* [WHAT YOU SHOULD DO] The full set of lines below has to be duplicated exactly, with no picture kept.

* [DATA SEGMENT]

>>>>

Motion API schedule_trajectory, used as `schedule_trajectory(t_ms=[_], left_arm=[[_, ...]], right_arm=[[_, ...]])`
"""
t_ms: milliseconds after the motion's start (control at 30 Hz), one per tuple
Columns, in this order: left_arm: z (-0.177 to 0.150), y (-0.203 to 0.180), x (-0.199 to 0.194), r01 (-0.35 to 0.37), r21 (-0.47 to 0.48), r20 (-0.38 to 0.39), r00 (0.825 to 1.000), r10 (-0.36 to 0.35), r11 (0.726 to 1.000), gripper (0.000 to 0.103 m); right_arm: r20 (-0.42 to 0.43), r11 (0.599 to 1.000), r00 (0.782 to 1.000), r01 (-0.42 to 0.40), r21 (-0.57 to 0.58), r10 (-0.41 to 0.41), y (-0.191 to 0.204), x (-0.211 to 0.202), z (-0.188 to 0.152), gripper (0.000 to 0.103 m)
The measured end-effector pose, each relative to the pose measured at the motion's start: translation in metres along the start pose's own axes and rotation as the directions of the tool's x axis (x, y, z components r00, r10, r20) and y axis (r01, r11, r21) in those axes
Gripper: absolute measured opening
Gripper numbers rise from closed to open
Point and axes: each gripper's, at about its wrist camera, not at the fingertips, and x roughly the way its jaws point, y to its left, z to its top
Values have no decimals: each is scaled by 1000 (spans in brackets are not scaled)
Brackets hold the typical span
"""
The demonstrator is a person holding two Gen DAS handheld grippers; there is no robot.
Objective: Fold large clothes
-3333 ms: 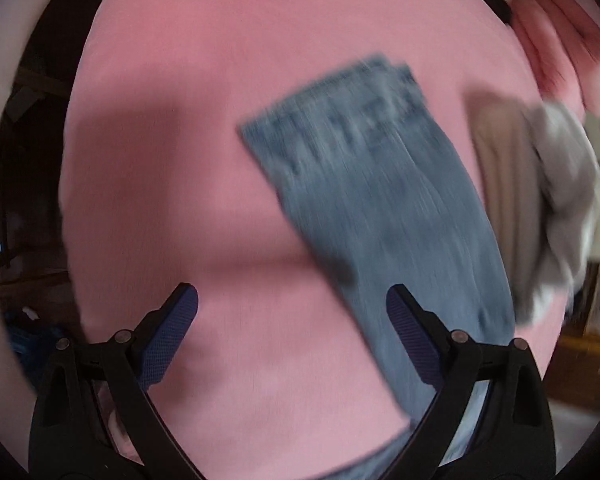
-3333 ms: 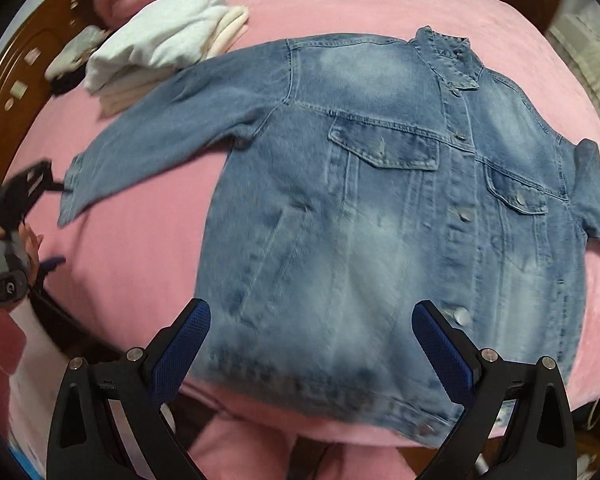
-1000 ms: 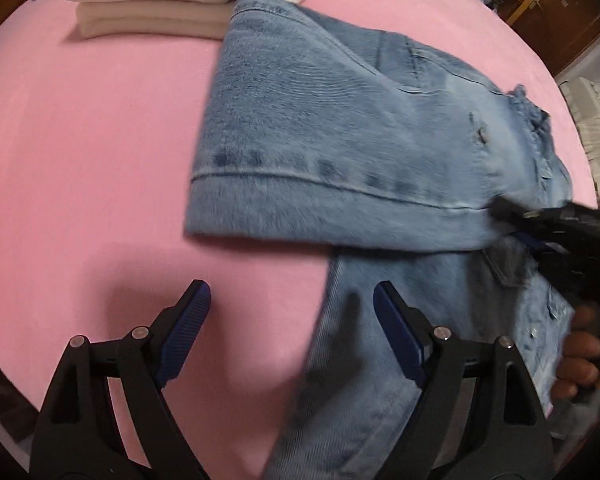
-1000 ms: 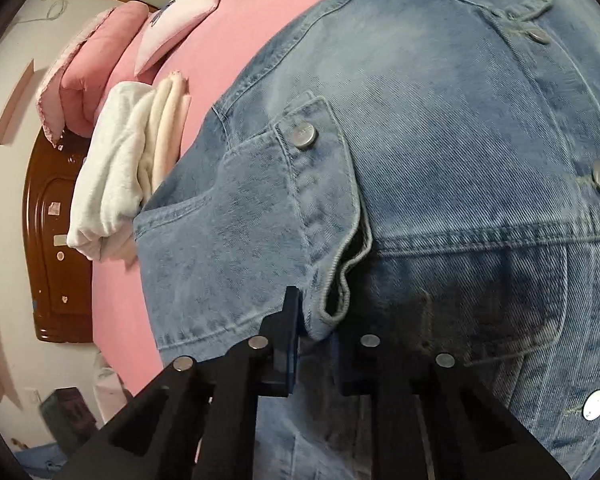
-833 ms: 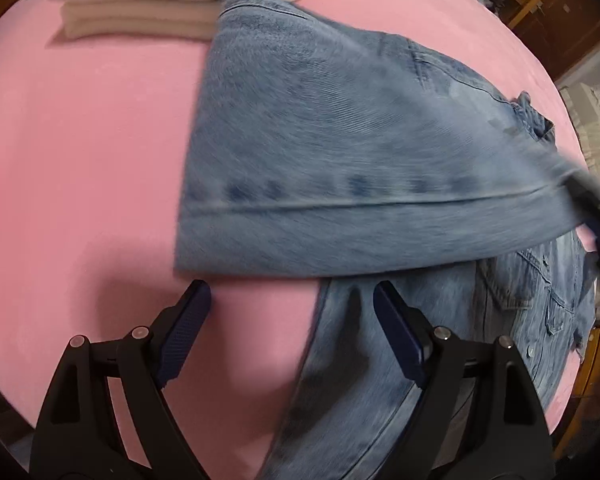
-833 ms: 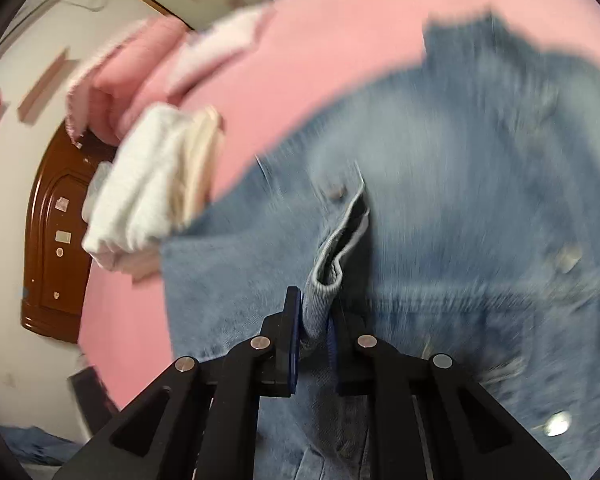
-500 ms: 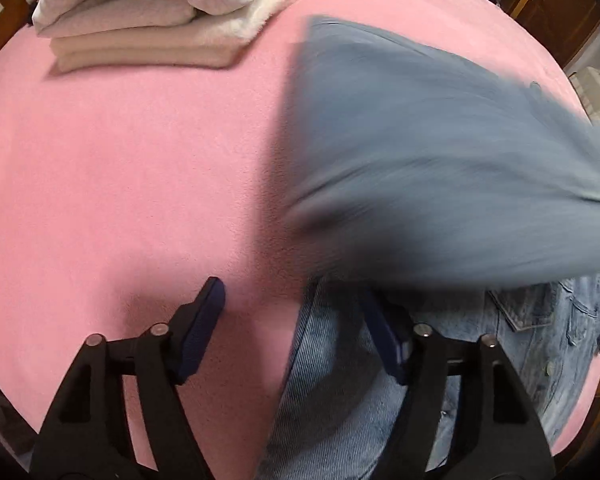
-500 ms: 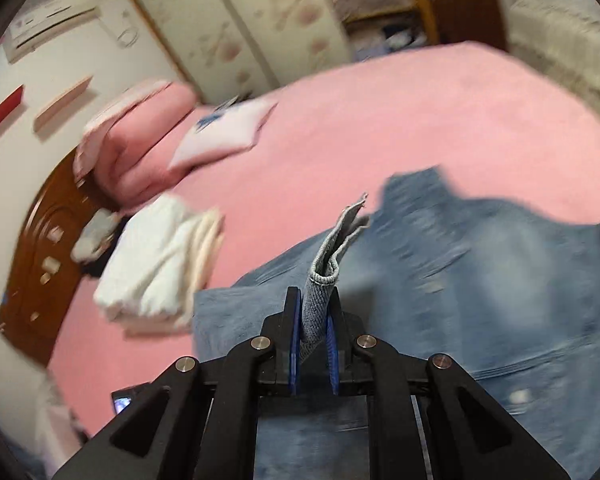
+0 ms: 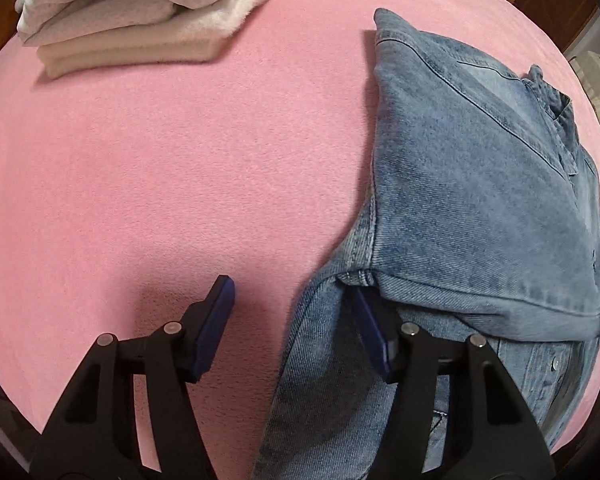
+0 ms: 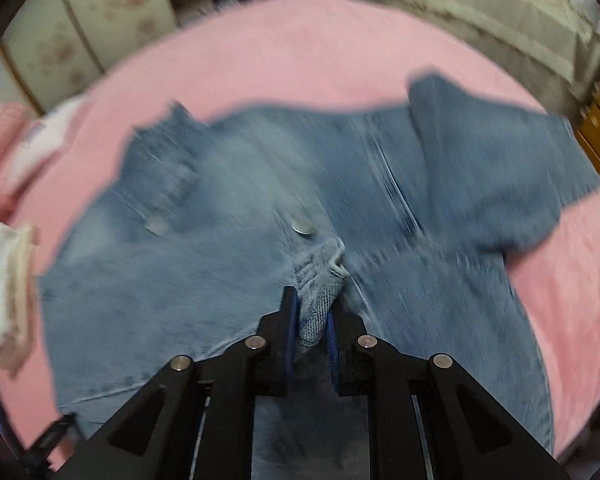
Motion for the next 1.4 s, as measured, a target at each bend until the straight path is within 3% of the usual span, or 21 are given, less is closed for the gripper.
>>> schedule_trajectory(t_ms=[100, 200, 267, 300, 400, 433, 500, 533, 600, 667, 733, 867, 900, 967, 1000, 1067, 1100, 1167, 1267, 1300, 1400], left_arm=[[2, -4, -4, -18, -4, -6, 1000, 18, 1000, 53], [-2, -3, -22, -26, -44, 10, 1000, 27, 999, 49], [-3, -7, -38, -28, -52, 44, 999, 30, 998, 48], [-2, -12, -46, -26, -47, 69, 997, 29, 999, 48], [1, -40, -67, 46, 41, 126, 991, -51, 998, 48], [6, -51, -69, 64, 73, 122, 990, -73, 995, 48], [11, -78, -62, 119, 152, 89, 987, -134, 981, 48], [12, -90, -55, 139, 173, 69, 986, -152, 975, 48], [9, -115, -40, 187, 217, 25, 980, -197, 958, 48], [12, -142, -21, 160, 242, -14, 987, -162, 957, 48], [13, -152, 2, 54, 259, -67, 997, -38, 964, 44], [18, -133, 11, 30, 169, -50, 999, -22, 985, 43], [20, -125, 11, 15, 148, -39, 999, -9, 989, 42], [24, -113, 15, -1, 122, -30, 1000, 4, 993, 22], [25, -107, 16, -9, 109, -26, 1000, 12, 994, 18], [27, -100, 17, -46, 106, 3, 999, 46, 993, 16], [28, -99, 18, -38, 108, 4, 999, 38, 993, 16], [29, -96, 17, -12, 80, -8, 1000, 12, 997, 15], [31, -97, 3, 14, 48, -8, 1000, -14, 999, 15], [32, -102, -5, 49, 48, 3, 999, -49, 998, 15], [35, -119, -18, 127, 55, 17, 992, -128, 990, 15]], right_arm=[[-6, 999, 999, 42, 34, -41, -8, 6, -11, 21], [44, 991, 990, 132, 3, -132, -2, 0, -19, 41], [110, 991, 985, 135, -1, -134, 4, -22, -21, 41], [134, 994, 985, 110, 4, -109, 8, -34, -16, 41], [123, 990, 982, -141, -29, 144, 21, -48, -18, 40], [67, 961, 960, -270, -52, 273, 33, -42, -22, 40], [-42, 903, 904, -426, -57, 425, 56, -26, -30, 32], [-91, 875, 874, -482, -39, 478, 67, -18, -35, 20], [-170, 829, 815, -560, 17, 554, 89, 2, -48, 13], [-229, 815, 788, -578, 41, 571, 108, 22, -59, 11], [-250, 843, 819, -537, -19, 516, 122, 35, -65, 11], [-184, 851, 842, -523, -52, 506, 106, 47, -59, 0], [-143, 872, 866, -488, -25, 480, 92, 49, -55, 0], [-62, 918, 916, -394, 34, 396, 56, 56, -42, 0], [-26, 924, 926, -374, 76, 377, 36, 59, -37, 0], [50, 965, 970, -240, 110, 236, 2, 57, -27, 0], [81, 979, 981, -182, 97, 174, -11, 55, -23, 0], [48, 968, 971, -236, 86, 233, -18, 59, -16, 0], [67, 987, 986, -148, -64, 152, 10, 49, -13, 0], [78, 975, 975, -198, -103, 207, 23, 42, -12, 0], [-24, 878, 885, -465, -111, 466, 67, 39, -8, 0]])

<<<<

* [ANSWER BOX]
Motion API schedule_trajectory, used as `schedule_trajectory(t_ms=[_], left_arm=[[_, ...]], right_arm=[[_, ...]])`
"""
t_ms: milliseconds after the motion's start (control at 30 Hz), one per tuple
Columns, in this order: left_arm: z (-0.177 to 0.150), y (-0.203 to 0.180), x (-0.199 to 0.194), r01 (-0.35 to 0.37), r21 (-0.47 to 0.48), r20 (-0.38 to 0.39), r00 (0.825 to 1.000), r10 (-0.36 to 0.35), r11 (0.726 to 1.000), gripper (0.000 to 0.103 m); right_arm: r20 (-0.42 to 0.43), r11 (0.599 to 1.000), r00 (0.782 to 1.000), r01 (-0.42 to 0.40), r21 (-0.57 to 0.58), r10 (-0.41 to 0.41), y (-0.191 to 0.204), x (-0.211 to 0.202), z (-0.188 to 0.152), gripper (0.000 to 0.103 m)
The measured end-effector pose, each relative to the pose measured at the motion's start: translation in metres along the start pose's own axes and rotation as the directions of the tool's x axis (x, y, z components r00, r10, r20) and y axis (r01, r11, r21) in those axes
Gripper: absolute measured opening
Gripper numbers rise from closed to open
Point and axes: each gripper's, at about its wrist camera, not at the fingertips, and x roughly the way its jaws point, y to its left, z to its top
Values have no decimals: each is scaled by 1000 (spans in brackets are not scaled)
Brackets hold the typical span
"""
The demonstrator is a person holding two Gen DAS handheld grippers; there is no robot.
Objective: Fold large clothes
-3333 ms: 
-3333 ms: 
-1000 ms: 
-1000 ms: 
-833 ms: 
-833 ms: 
-500 ms: 
-500 ms: 
+0 ms: 
+0 ms: 
Motion for the next 1.4 s, as measured, a target at each bend until the straight path is within 3% of the usual span, or 21 are given, less is closed for the gripper.
>>> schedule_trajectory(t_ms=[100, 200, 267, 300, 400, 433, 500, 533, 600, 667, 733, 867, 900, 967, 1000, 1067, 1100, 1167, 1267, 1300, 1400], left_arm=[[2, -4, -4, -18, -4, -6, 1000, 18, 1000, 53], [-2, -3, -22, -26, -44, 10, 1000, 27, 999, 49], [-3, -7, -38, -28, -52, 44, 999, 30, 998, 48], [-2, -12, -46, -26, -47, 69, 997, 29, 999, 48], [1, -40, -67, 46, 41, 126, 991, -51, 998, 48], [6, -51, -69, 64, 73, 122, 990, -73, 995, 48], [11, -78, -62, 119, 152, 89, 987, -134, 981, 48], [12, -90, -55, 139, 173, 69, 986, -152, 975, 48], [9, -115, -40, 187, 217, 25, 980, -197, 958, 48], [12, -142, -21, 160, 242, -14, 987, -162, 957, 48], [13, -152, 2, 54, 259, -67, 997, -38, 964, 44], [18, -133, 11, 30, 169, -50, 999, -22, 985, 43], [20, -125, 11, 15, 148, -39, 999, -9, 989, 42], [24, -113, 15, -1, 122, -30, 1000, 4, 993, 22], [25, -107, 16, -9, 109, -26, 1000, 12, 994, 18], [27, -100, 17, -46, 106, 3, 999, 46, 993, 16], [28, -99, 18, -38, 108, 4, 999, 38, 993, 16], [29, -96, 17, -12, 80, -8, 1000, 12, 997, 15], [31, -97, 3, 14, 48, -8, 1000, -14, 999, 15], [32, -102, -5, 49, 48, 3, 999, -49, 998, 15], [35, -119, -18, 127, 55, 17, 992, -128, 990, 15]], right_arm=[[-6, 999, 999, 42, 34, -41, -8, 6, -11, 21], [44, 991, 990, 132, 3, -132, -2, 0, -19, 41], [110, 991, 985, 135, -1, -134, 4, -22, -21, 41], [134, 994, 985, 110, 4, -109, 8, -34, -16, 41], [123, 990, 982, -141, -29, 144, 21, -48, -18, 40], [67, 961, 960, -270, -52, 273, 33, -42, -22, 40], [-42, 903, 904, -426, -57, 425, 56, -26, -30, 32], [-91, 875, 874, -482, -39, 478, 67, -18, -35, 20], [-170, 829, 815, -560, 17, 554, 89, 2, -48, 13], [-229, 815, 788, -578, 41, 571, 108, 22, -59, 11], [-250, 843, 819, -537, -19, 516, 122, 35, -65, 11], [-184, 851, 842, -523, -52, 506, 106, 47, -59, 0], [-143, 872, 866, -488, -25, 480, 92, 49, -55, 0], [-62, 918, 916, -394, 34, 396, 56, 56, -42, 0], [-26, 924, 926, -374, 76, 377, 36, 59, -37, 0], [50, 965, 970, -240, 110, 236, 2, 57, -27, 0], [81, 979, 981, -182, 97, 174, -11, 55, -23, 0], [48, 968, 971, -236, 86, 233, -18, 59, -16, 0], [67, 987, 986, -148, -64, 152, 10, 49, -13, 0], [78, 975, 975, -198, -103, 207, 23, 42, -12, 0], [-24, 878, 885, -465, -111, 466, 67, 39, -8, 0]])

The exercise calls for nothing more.